Exercise instructions: Please copy each line of the listing below precisely, excluding the images.
======== Data for this task ========
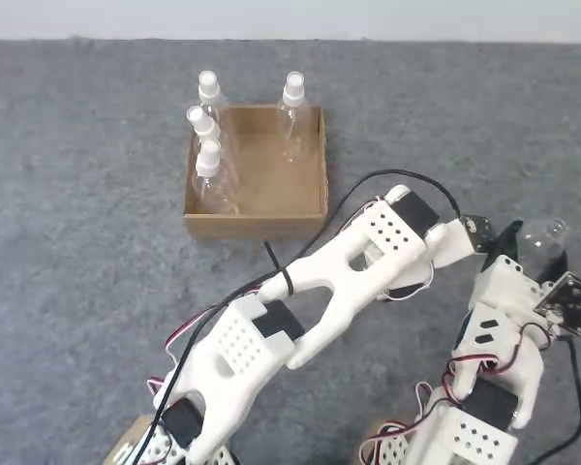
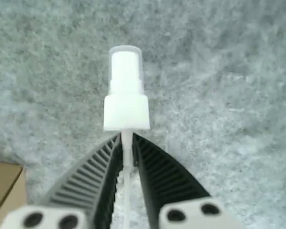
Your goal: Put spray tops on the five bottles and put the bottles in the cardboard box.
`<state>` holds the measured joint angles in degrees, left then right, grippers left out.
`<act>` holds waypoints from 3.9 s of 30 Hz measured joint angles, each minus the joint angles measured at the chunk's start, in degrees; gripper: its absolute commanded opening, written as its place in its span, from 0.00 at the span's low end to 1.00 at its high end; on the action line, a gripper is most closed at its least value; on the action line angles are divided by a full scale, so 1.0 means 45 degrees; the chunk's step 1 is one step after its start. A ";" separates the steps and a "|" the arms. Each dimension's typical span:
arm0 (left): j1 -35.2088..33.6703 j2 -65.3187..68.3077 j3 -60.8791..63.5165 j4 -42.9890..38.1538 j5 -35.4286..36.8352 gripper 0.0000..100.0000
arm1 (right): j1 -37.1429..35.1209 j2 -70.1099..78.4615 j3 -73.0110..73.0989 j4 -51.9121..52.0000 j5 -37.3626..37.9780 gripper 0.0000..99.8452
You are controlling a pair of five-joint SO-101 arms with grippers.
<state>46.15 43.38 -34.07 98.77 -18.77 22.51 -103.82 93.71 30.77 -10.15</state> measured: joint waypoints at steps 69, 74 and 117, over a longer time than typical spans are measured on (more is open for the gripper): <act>-0.0586 -0.5685 0.6525 -0.3907 0.1133 0.14 | 0.7267 0.0234 -0.0527 -0.0313 0.0039 0.01; -0.0547 -0.5685 0.6525 -0.3907 0.1426 0.20 | 0.8225 0.0234 -0.0508 -0.0313 0.0137 0.01; -0.0137 -0.3731 0.7053 -0.6388 0.1192 0.21 | 0.9221 0.0234 0.0332 0.0098 0.0195 0.01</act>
<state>45.54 26.59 -2.33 70.02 -13.41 64.00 -102.77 95.21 31.21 -9.27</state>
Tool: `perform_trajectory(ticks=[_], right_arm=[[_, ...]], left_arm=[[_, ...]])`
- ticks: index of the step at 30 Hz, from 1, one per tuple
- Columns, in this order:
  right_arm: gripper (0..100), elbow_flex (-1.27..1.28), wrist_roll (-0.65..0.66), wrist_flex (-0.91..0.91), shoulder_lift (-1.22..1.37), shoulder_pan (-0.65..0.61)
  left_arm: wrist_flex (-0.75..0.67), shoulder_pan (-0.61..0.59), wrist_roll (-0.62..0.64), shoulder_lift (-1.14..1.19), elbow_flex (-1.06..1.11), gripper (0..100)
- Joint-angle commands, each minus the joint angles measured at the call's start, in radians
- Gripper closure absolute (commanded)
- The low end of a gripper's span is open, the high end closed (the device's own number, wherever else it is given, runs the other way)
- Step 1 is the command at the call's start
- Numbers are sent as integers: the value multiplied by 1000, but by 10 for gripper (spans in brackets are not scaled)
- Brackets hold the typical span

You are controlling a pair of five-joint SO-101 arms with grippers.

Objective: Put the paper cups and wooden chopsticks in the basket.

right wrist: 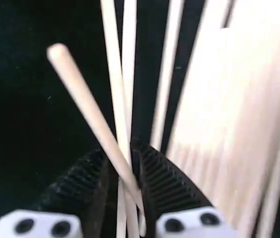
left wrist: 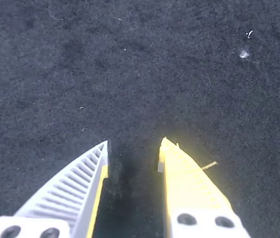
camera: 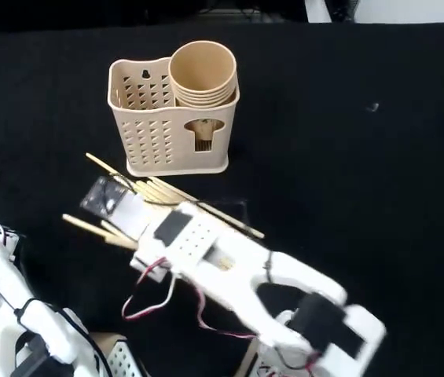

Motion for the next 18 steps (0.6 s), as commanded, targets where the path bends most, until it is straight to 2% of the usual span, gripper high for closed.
perform_trajectory(ticks=[1, 11, 18], right_arm=[[988, -33, 37, 43, -165, 63], [988, -28, 35, 38, -349, 92], [986, 245, 43, -176, -248, 94]], left_arm=[[-14, 10, 0, -26, -16, 830], [-14, 10, 0, -26, -15, 830], [-12, 8, 0, -26, -15, 830]])
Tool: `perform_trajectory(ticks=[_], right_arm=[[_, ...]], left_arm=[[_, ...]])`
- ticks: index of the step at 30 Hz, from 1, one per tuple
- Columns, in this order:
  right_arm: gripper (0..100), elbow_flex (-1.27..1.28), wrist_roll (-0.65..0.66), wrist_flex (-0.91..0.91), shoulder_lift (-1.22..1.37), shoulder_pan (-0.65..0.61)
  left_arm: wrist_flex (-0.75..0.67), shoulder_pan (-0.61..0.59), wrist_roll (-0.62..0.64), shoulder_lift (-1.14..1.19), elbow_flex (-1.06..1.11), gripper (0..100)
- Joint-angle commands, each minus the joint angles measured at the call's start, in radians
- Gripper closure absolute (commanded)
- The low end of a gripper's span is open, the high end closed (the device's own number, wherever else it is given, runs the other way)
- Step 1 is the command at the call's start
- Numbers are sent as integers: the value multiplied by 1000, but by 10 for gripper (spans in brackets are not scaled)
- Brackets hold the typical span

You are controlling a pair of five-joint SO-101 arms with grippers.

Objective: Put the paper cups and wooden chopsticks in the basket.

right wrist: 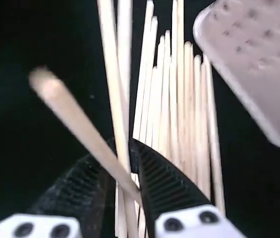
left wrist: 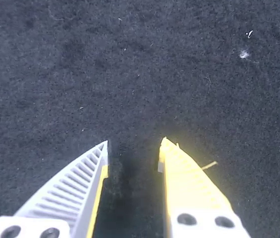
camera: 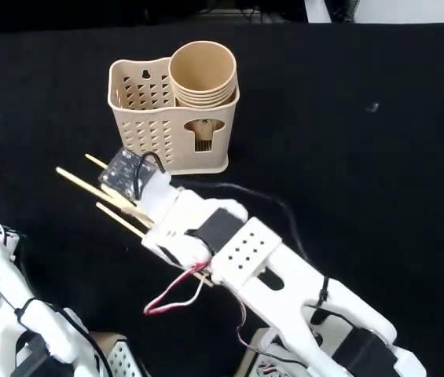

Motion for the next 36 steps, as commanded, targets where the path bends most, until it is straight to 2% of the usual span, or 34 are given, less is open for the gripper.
perform_trajectory(ticks=[1, 8, 12, 15, 27, 36], right_arm=[[982, 127, 12, -127, 61, 17], [831, 157, 14, -160, 246, 15], [886, 120, 14, -160, 285, 15], [994, 88, 6, -160, 285, 21], [988, -136, 8, 103, 275, 21], [985, -31, 14, 114, 182, 17]], left_arm=[[-14, 10, 0, -26, -15, 830], [-15, 12, 0, -26, -15, 830], [-15, 12, 0, -26, -15, 830], [-15, 12, 0, -26, -15, 830], [-14, 12, 0, -26, -15, 830], [-14, 12, 0, -26, -15, 830]])
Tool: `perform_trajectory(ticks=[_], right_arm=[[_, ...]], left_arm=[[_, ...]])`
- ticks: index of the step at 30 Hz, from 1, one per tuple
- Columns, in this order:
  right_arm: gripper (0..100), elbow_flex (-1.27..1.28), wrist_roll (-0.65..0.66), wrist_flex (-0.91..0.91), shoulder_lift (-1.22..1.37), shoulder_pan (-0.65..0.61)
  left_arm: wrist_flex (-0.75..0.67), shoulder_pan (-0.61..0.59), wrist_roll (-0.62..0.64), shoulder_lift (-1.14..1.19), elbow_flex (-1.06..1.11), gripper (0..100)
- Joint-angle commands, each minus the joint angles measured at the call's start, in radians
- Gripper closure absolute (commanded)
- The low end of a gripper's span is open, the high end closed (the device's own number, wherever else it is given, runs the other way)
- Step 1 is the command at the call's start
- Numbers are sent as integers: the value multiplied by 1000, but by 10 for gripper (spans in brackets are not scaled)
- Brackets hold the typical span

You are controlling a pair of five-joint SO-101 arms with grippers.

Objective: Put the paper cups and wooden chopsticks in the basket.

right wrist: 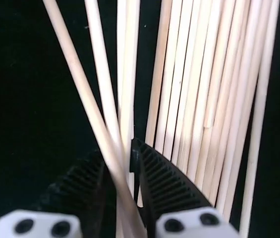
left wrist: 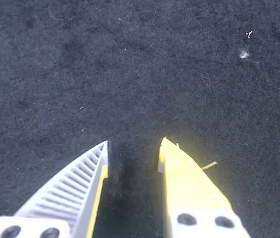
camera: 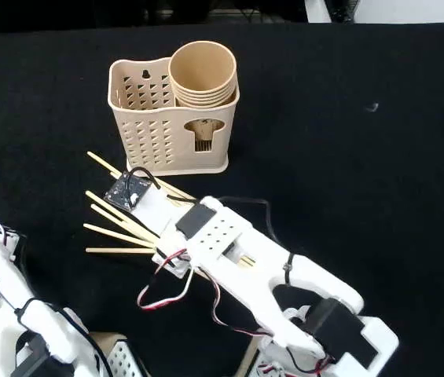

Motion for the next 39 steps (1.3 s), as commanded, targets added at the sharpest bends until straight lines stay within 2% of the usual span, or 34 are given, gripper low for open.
perform_trajectory(ticks=[1, 5, 7, 9, 12, 20, 22, 26, 29, 34, 39], right_arm=[[977, 41, 9, 3, -58, 14], [868, 91, 9, 3, -58, 12], [848, 94, 9, 2, -59, 12], [876, 93, 9, -3, -64, 12], [992, 99, 8, -55, -64, 12], [987, 70, 0, -54, -67, 8], [982, 71, 0, -52, -65, -34], [862, 64, 0, -37, -65, -189], [779, 51, 3, -103, -56, -242], [784, 36, 2, -221, 25, -245], [779, -54, 2, -239, 200, -244]], left_arm=[[-14, 12, 0, -26, -15, 830], [-15, 12, 0, -26, -15, 830], [-15, 12, 0, -26, -15, 830], [-15, 12, 0, -26, -15, 830], [-14, 12, 0, -26, -15, 830], [-12, 10, 0, -26, -15, 830], [-14, 10, 0, -26, -15, 830], [-15, 12, 0, -26, -16, 830], [-15, 12, 0, -26, -16, 830], [-15, 12, 0, -26, -16, 830], [-15, 12, 0, -26, -16, 830]])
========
Exercise solution:
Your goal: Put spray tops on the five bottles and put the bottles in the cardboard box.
`<state>` holds the measured joint angles in degrees, left then right, grippers left out.
`<act>` holds waypoints from 3.9 s of 30 Hz measured joint angles, each minus the joint angles measured at the chunk's start, in degrees; gripper: its absolute commanded opening, written as its place in its span, from 0.00 at the span's low end to 1.00 at its high end; on the action line, a gripper is most closed at its least value; on the action line angles are divided by a full scale, so 1.0 means 45 degrees; the chunk's step 1 is one step after its start. A ";" separates the steps and a "|" the arms. Each dimension's typical span:
arm0 (left): j1 -35.2088..33.6703 j2 -65.3187..68.3077 j3 -60.8791..63.5165 j4 -42.9890..38.1538 j5 -35.4286..36.8352 gripper 0.0000..100.0000
arm1 (right): j1 -37.1429..35.1209 j2 -70.1099..78.4615 j3 -73.0110..73.0989 j4 -51.9121..52.0000 j5 -37.3626..37.9780 gripper 0.0000..99.8452
You are controlling a pair of five-joint SO-101 arms with grippers.
<state>46.15 43.38 -34.07 98.77 -18.77 22.51 -103.82 93.71 30.77 -10.15</state> measured: joint waypoints at steps 69, 74 and 117, over a longer time than typical spans are measured on (more is open for the gripper): <act>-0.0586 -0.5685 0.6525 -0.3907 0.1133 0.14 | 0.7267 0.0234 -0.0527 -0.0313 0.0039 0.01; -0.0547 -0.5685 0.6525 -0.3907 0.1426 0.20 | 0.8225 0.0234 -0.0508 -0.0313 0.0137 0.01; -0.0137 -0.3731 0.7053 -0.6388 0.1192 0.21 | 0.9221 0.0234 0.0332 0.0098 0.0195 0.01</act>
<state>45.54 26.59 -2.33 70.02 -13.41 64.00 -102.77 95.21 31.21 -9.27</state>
Tool: `perform_trajectory(ticks=[_], right_arm=[[_, ...]], left_arm=[[_, ...]])`
- ticks: index of the step at 30 Hz, from 1, one per tuple
- Columns, in this order:
  right_arm: gripper (0..100), elbow_flex (-1.27..1.28), wrist_roll (-0.65..0.66), wrist_flex (-0.91..0.91), shoulder_lift (-1.22..1.37), shoulder_pan (-0.65..0.61)
  left_arm: wrist_flex (-0.75..0.67), shoulder_pan (-0.61..0.59), wrist_roll (-0.62..0.64), shoulder_lift (-1.14..1.19), elbow_flex (-1.06..1.11), gripper (0..100)
- Joint-angle commands, each minus the joint angles measured at the call's start, in radians
- Gripper closure absolute (commanded)
- The low end of a gripper's span is open, the high end closed (the device's own number, wherever else it is given, runs the other way)
- Step 1 is the command at the call's start
- Numbers are sent as integers: the value multiplied by 1000, but by 10 for gripper (spans in brackets are not scaled)
- Brackets hold the typical span

You are controlling a pair of five-joint SO-101 arms with grippers.

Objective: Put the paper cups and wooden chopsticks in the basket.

right wrist: 
left wrist: 
camera: 

Motion for the next 18 steps (0.6 s), as commanded, targets where the path bends most, until it is straight to 2% of the usual span, gripper high for closed.
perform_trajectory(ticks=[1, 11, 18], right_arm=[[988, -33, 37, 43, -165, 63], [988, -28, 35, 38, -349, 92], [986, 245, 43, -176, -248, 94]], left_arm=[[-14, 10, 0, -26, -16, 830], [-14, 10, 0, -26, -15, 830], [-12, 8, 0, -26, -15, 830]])
Tool: `perform_trajectory(ticks=[_], right_arm=[[_, ...]], left_arm=[[_, ...]])`
- ticks: index of the step at 30 Hz, from 1, one per tuple
- Columns, in this order:
  right_arm: gripper (0..100), elbow_flex (-1.27..1.28), wrist_roll (-0.65..0.66), wrist_flex (-0.91..0.91), shoulder_lift (-1.22..1.37), shoulder_pan (-0.65..0.61)
  left_arm: wrist_flex (-0.75..0.67), shoulder_pan (-0.61..0.59), wrist_roll (-0.62..0.64), shoulder_lift (-1.14..1.19), elbow_flex (-1.06..1.11), gripper (0..100)
- Joint-angle commands, each minus the joint angles measured at the call's start, in radians
- Gripper closure absolute (commanded)
- The low end of a gripper's span is open, the high end closed (the device's own number, wherever else it is given, runs the other way)
- Step 1 is the command at the call's start
- Numbers are sent as integers: the value multiplied by 1000, but by 10 for gripper (spans in brackets are not scaled)
- Brackets hold the typical span

You are controlling a pair of five-joint SO-101 arms with grippers.

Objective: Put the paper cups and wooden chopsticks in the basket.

right wrist: 
left wrist: 
camera: 

Motion for the next 36 steps, as commanded, targets where the path bends most, until it is straight to 2% of the usual span, or 34 are given, less is open for the gripper.
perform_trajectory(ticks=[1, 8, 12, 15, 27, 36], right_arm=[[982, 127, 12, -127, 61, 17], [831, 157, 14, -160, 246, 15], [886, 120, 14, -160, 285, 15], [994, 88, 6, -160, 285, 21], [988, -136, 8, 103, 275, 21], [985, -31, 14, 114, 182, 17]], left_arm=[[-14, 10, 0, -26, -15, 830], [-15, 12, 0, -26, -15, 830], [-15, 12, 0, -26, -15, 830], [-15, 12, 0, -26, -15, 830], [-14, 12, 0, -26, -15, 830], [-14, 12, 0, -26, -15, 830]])
Tool: `perform_trajectory(ticks=[_], right_arm=[[_, ...]], left_arm=[[_, ...]])`
- ticks: index of the step at 30 Hz, from 1, one per tuple
- Columns, in this order:
  right_arm: gripper (0..100), elbow_flex (-1.27..1.28), wrist_roll (-0.65..0.66), wrist_flex (-0.91..0.91), shoulder_lift (-1.22..1.37), shoulder_pan (-0.65..0.61)
  left_arm: wrist_flex (-0.75..0.67), shoulder_pan (-0.61..0.59), wrist_roll (-0.62..0.64), shoulder_lift (-1.14..1.19), elbow_flex (-1.06..1.11), gripper (0..100)
- Joint-angle commands, each minus the joint angles measured at the call's start, in radians
- Gripper closure absolute (commanded)
- The low end of a gripper's span is open, the high end closed (the device's own number, wherever else it is given, runs the other way)
- Step 1 is the command at the call's start
- Numbers are sent as integers: the value multiplied by 1000, but by 10 for gripper (spans in brackets are not scaled)
- Brackets hold the typical span

You are controlling a pair of five-joint SO-101 arms with grippers.

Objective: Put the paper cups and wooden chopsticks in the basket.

right wrist: 
left wrist: 
camera: 

Motion for the next 39 steps (1.3 s), as commanded, targets added at the sharpest bends until straight lines stay within 2% of the usual span, or 34 are given, gripper low for open.
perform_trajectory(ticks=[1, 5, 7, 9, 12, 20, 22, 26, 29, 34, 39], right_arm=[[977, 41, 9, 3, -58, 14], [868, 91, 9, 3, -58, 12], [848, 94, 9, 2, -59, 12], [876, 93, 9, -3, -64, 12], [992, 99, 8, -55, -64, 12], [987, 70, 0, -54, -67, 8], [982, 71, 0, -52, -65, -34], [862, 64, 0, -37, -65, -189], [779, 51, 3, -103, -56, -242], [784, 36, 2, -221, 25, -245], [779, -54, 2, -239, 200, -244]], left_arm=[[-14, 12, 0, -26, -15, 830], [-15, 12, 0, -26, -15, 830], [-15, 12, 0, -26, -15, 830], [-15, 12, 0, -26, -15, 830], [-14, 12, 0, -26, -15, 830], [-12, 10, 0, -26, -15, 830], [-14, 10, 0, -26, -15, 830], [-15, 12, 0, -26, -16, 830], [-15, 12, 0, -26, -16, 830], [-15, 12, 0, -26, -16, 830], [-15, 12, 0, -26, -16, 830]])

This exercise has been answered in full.